Este é o depoimento dado à BBC Mundo pela colombiana Victoria López, que mora no bairro La Torre, na capital Valência, com o marido e a filha de 9 anos.
Na tarde de terça-feira, Vitória, que dá aulas de reforço escolar para crianças, não tinha ideia do que estava por vir no bairro dela.
“Ontem foi uma tarde bonita porque fizemos uma atividade de Halloween com as crianças, preparei coisas de Halloween e foi uma tarde muito agradável. Às 7h, os pais vieram buscar as crianças e tudo estava normal”, conta.
Ela lembra que ventava muito e um amigo a alertou sobre o aviso da Dana, que ameaçava uma grande área do sul e leste do território espanhol.
“Ele me perguntou onde eu tinha estacionado o carro e eu disse que era no meio da avenida. Desci e tudo parecia normal. A rua estava completamente seca, nem uma gota d'água. Então, pensei o que todos nós pensamos: ‘Eles estão exagerando, não será para tanto’”.
Victoria garante que, a partir daquele momento, tudo aconteceu muito rapidamente. Quando tentou voltar novamente para a rua, o acesso foi inundado com água que chegava a uma altura de um metro e meio.
“Depois vimos carros flutuando. Não é que eles estivessem se movendo por causa da água. Eles estavam completamente flutuando. Foi algo incrível de ver, não podíamos acreditar”, diz.
Victoria mora no quinto andar, então o apartamento dela era seguro. Sua principal preocupação era o carro da família.
“Vimos um vizinho nadando na água no meio da rua e eu disse ao meu marido: 'Olha os carros, o nosso sumiu' e até agora não sabemos onde está o nosso carro”, diz ela.
“Ainda estamos com água até os joelhos; “O meu marido foi com uma amiga procurar o carro e estão a quase um quilómetro de distância, mas nada, ainda não sabemos onde está”, lamenta.
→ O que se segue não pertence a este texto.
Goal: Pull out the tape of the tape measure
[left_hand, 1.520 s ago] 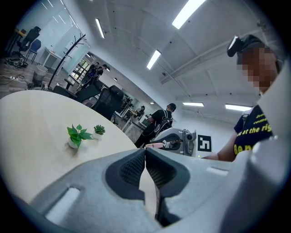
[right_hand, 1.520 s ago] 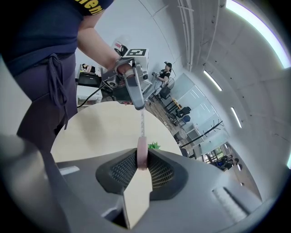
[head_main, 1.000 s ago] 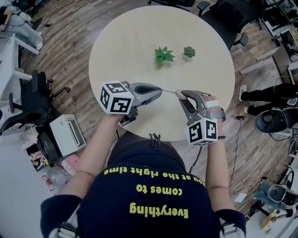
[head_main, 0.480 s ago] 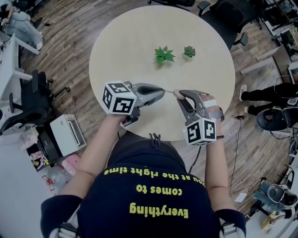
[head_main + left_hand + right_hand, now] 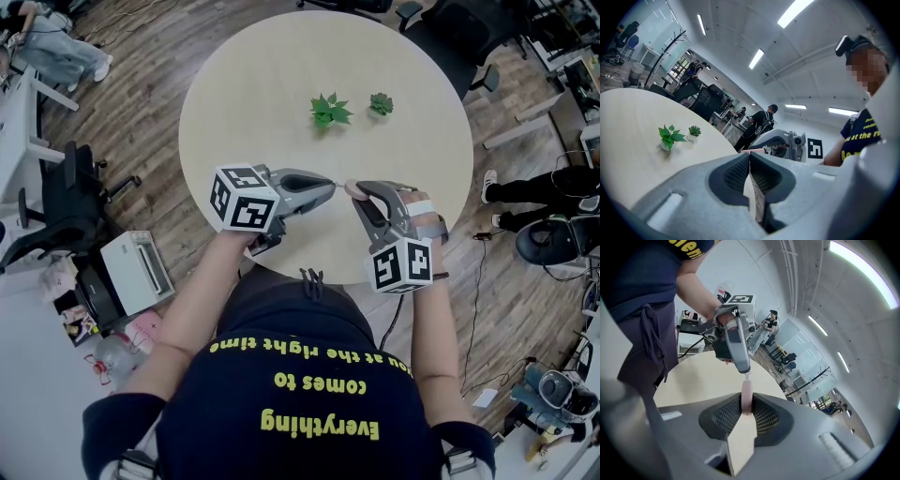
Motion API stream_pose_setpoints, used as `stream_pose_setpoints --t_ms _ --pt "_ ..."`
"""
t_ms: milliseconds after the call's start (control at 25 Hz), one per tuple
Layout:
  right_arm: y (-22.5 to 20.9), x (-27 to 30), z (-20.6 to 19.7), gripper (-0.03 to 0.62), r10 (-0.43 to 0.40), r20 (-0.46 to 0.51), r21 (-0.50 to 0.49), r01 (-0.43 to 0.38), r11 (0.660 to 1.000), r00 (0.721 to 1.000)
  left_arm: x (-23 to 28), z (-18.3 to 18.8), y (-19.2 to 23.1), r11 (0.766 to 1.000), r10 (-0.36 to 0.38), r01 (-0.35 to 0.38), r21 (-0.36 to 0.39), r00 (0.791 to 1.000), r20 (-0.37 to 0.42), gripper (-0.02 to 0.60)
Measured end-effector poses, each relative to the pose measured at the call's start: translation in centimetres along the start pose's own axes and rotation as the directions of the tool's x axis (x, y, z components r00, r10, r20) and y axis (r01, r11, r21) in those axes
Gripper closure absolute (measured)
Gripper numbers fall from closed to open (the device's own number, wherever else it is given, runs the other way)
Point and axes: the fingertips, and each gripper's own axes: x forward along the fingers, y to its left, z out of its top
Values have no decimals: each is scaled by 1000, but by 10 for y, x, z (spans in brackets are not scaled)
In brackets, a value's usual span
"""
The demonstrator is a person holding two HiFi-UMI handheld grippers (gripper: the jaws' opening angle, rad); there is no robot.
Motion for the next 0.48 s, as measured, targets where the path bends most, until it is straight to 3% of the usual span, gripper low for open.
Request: stream_pose_setpoints --t_ms 480 --pt "4 2 6 511 8 11 -10 -8 1000 1000 3 -2 -3 1000 -11 11 -3 1000 -8 574"
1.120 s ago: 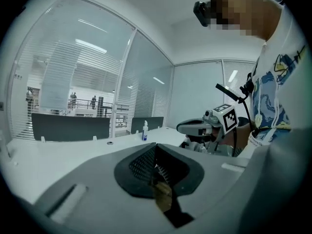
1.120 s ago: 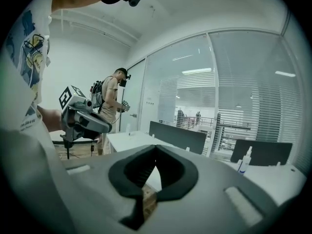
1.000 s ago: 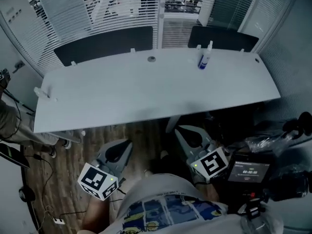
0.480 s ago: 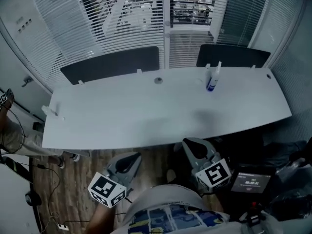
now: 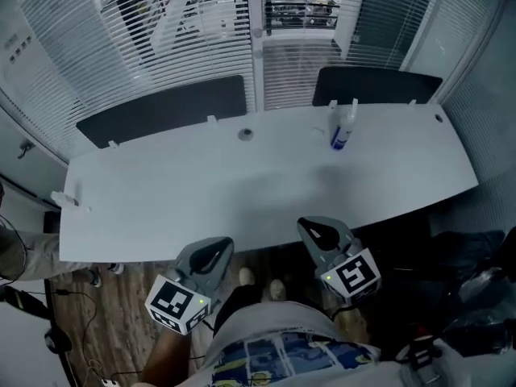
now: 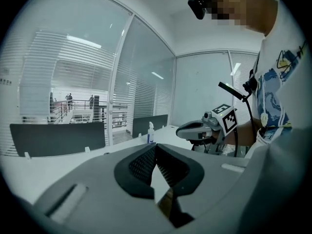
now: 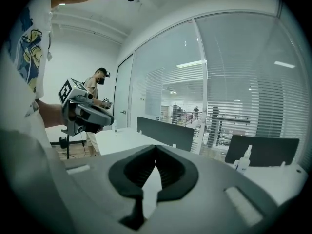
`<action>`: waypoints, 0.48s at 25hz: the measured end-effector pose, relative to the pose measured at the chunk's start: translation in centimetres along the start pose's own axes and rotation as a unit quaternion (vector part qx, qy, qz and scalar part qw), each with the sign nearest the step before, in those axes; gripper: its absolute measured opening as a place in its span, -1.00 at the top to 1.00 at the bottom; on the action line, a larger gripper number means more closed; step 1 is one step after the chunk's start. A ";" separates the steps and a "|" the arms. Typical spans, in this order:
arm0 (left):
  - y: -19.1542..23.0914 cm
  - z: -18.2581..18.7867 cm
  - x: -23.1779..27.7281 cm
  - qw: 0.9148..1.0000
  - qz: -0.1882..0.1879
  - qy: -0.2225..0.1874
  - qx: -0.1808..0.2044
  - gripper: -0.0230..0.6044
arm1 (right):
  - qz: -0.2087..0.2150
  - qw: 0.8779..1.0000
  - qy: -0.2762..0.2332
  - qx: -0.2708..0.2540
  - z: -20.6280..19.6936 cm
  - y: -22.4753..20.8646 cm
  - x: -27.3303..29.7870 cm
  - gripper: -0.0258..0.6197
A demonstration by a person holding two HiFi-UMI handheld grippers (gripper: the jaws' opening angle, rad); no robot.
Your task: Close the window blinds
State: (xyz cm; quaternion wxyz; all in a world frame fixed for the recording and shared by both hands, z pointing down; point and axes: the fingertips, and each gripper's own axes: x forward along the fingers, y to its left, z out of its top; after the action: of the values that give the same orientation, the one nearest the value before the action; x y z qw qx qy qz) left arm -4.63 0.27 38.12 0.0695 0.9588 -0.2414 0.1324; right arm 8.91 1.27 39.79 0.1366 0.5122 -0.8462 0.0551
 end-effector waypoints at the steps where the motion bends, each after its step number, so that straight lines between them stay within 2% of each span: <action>1: 0.8 0.2 0.3 1.000 -0.004 -0.002 0.000 0.91 | -0.004 1.000 0.002 -0.005 0.2 -0.3 0.7 0.91; 6: 3.4 1.3 1.3 1.000 -0.029 -0.004 0.009 0.91 | -0.018 1.000 -0.011 -0.021 1.6 -1.6 3.8 0.91; 12: 7.0 2.0 0.7 0.999 -0.036 -0.008 0.013 0.91 | -0.065 0.997 -0.006 -0.031 2.8 -4.9 8.4 0.90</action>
State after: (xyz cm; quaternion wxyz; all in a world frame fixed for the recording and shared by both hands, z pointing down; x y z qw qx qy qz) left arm -7.00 -6.57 36.87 0.0601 0.9689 -0.2052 0.1249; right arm 9.06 -8.89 39.28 0.1505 0.5620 -0.8131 0.0170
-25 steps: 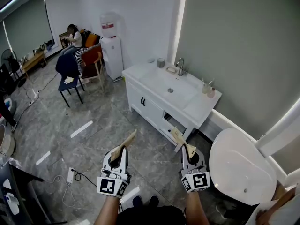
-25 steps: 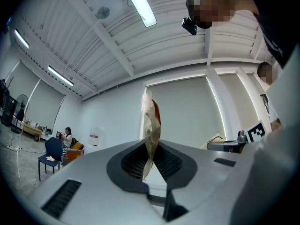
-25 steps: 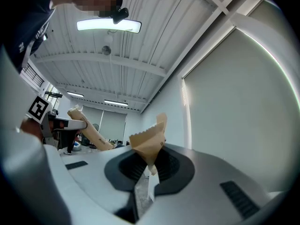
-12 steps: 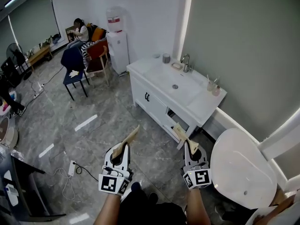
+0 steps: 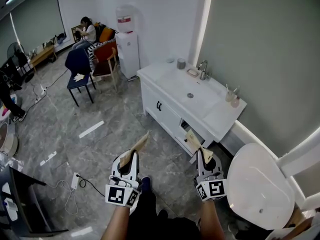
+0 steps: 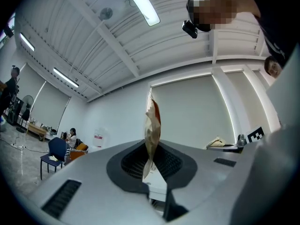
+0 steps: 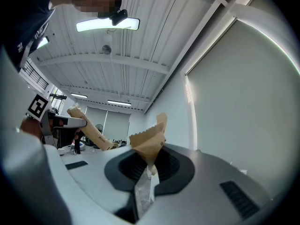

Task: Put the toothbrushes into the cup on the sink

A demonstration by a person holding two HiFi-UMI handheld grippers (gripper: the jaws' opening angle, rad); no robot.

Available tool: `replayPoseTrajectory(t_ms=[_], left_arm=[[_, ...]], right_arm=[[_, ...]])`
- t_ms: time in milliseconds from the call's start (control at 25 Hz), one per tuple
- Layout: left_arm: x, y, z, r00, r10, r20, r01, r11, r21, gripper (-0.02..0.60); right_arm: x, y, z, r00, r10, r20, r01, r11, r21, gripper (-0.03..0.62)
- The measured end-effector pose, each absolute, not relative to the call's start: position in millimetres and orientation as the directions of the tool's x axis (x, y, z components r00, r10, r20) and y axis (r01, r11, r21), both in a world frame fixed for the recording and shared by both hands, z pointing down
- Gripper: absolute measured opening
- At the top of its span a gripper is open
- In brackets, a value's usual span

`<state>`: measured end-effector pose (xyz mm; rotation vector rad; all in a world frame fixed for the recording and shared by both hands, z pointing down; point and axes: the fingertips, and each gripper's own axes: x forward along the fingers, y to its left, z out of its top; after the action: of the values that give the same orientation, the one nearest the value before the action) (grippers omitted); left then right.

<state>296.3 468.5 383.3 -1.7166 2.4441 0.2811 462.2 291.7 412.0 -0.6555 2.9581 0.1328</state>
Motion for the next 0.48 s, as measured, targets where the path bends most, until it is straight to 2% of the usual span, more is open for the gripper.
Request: replayPoseTrajectory(t_ms=[480], left_arm=[[130.0,333.3,389.2,-0.278,-0.93,-0.241,-0.96,0.278,0.036,0.049]], right_arm=[[307.9,181.3,417.6,-0.895,-0.436,-0.094,-0.446,0.885,0.132,0.049]])
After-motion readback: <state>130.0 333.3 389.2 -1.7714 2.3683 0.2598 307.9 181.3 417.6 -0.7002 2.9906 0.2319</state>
Ele explica que ajudou alguns vizinhos do bairro que ficaram desabrigados.
“Recebi todos em casa e eles passaram a noite connosco, porque, claro, para onde iam? Somos um dos poucos edifícios com energia, internet e água potável. Sinto-me grata, embora tudo isso ainda seja muito forte”, declara.
Ela acrescenta que a coisa mais chocante que viveu nas últimas 24 horas “é perceber que você está preso em sua casa enquanto isso acontece lá fora e vê imagens e vídeos na internet”.
“Quando você desce e vê os carros destruídos e as pessoas tristes, você realmente assimila que em um segundo a sua vida muda. Você se sente desamparado porque sabe que seus amigos estão com problemas e não pode sair para ajudá-los”, diz.
A cidade de Valência, onde vive a família de Victoria, foi parcialmente afetada pela tempestade, embora não tanto como outras localidades da região como Torrent, Chiva, Alfafar ou Paiporta. Só nesta última, foram registradas pelo menos 34 mortes e foi declarada uma “emergência humanitária”.
“Eu me sinto com sorte. Tenho uma amiga que mora num porão e perdeu tudo: a casa, as coisas, as lembranças. “Foi devastador”, diz ela em meio às lágrimas.